Effect and usage demonstration

This tutorial will guide you step-by-step through the entire setup process. It's very simple, and even computer novices can handle it easily. Let's get started!

Part 1: Preparations (Skip this part if you already have uv and ffmpeg)

Before we begin, we need to invite two "little helpers" to your computer: uv and ffmpeg. Don't worry, it's easy!

Step 1: Install uv

uv is like a smart butler. It helps us automatically handle all the complex program configurations; we just need a simple command.

  • Download Link: Windows users, please download uv here: https://github.com/astral-sh/uv/releases/download/0.9.8/uv-x86_64-pc-windows-msvc.zip

  • Instructions:

    1. After downloading, extract the uv-x86_64-pc-windows-msvc.zip archive. You'll see files like uv.exe.
    2. Now, we need to place this "butler" where the system can always find it. Open any folder on your computer, clear the existing path in the address bar at the top, then type %userprofile%\.local\bin and press Enter. Enter specific path in file address bar
    3. Copy and paste all the files you just extracted (including uv.exe) into this newly opened folder. Paste uv.exe files into the specified path
  • Tip: This step is to let the computer "remember" where uv is, so we can use it directly from anywhere in the future!

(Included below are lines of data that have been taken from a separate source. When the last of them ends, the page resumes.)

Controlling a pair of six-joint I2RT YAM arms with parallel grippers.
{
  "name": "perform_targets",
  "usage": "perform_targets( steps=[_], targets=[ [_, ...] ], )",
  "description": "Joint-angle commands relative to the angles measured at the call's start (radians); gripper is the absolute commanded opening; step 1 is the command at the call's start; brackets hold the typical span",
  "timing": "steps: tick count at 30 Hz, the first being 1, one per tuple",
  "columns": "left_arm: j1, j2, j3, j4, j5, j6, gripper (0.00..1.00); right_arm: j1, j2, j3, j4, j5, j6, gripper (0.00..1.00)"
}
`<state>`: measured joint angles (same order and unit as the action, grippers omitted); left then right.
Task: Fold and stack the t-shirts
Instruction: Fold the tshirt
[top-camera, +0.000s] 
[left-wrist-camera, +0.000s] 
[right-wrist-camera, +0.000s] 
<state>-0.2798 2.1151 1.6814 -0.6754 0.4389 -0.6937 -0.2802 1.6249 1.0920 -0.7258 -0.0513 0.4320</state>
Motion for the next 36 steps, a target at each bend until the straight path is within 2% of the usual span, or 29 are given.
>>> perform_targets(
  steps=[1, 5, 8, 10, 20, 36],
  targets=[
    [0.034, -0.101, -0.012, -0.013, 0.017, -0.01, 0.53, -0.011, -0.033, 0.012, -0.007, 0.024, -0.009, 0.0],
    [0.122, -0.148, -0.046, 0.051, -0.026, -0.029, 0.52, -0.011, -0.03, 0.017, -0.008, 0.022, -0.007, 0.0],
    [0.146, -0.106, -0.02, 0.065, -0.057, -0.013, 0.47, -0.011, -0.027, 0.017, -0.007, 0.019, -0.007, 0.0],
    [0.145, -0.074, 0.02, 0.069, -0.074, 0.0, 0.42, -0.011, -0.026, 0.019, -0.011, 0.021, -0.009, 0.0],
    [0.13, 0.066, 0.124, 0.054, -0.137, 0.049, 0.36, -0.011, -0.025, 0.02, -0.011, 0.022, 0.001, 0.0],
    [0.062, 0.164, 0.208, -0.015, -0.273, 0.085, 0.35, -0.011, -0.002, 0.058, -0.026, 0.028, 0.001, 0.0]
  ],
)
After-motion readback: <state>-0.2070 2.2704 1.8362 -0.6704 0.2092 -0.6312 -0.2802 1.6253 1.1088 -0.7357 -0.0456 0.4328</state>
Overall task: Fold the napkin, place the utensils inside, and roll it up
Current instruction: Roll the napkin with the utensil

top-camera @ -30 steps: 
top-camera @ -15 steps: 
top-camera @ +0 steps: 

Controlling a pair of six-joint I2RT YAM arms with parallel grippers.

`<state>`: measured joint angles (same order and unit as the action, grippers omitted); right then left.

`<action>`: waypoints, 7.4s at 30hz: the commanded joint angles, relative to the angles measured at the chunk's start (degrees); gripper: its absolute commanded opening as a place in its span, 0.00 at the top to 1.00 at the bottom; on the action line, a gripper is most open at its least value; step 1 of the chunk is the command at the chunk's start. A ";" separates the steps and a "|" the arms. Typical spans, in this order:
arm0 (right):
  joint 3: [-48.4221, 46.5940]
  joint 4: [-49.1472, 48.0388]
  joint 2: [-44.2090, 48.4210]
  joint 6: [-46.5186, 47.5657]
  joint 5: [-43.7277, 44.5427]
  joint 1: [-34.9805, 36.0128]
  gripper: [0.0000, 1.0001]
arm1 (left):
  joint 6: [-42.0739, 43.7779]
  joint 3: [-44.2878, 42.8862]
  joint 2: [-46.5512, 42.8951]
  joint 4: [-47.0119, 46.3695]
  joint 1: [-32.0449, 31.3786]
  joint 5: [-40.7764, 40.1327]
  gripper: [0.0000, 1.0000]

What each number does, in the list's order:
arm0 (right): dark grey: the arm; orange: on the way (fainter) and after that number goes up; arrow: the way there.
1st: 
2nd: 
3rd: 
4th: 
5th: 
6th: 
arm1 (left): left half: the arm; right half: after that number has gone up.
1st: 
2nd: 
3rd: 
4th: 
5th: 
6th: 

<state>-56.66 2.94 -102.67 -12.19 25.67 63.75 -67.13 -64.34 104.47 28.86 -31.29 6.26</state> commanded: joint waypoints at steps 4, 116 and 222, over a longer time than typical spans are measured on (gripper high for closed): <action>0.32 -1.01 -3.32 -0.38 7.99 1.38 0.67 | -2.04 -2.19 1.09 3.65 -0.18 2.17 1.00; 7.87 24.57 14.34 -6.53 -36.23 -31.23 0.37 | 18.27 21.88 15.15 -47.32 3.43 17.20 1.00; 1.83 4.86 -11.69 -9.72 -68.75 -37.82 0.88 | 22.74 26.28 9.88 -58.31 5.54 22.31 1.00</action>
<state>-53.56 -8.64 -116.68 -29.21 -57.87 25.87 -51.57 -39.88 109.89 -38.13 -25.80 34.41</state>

  • (If you are a Mac user, it's even simpler. Just run wget -qO- https://astral.sh/uv/install.sh | sh in the terminal.)

Step 2: Install ffmpeg

ffmpeg is a versatile tool for processing audio and video. Our program needs it to read any audio or video files you upload.

  • Download Link: Windows users, please download ffmpeg here: https://www.gyan.dev/ffmpeg/builds/ffmpeg-release-full.7z

  • Instructions:

    1. After downloading, extract the ffmpeg-release-full.7z archive.
    2. Enter the extracted folder (name similar to ffmpeg-x.x.x-full_build), and find the bin folder inside.
    3. In the bin folder, you'll see an ffmpeg.exe file. Copy it.
    4. Paste this ffmpeg.exe file into the same folder where we stored uv.exe earlier (i.e., the %userprofile%\.local\bin folder).
  • (If you are a Mac user, it's also simple. Run brew install ffmpeg in the terminal.)

What if uv or ffmpeg is still not found?

Open a new cmd window and type uv. If it says not found, it means %userprofile%/.local/bin is not in the environment variables.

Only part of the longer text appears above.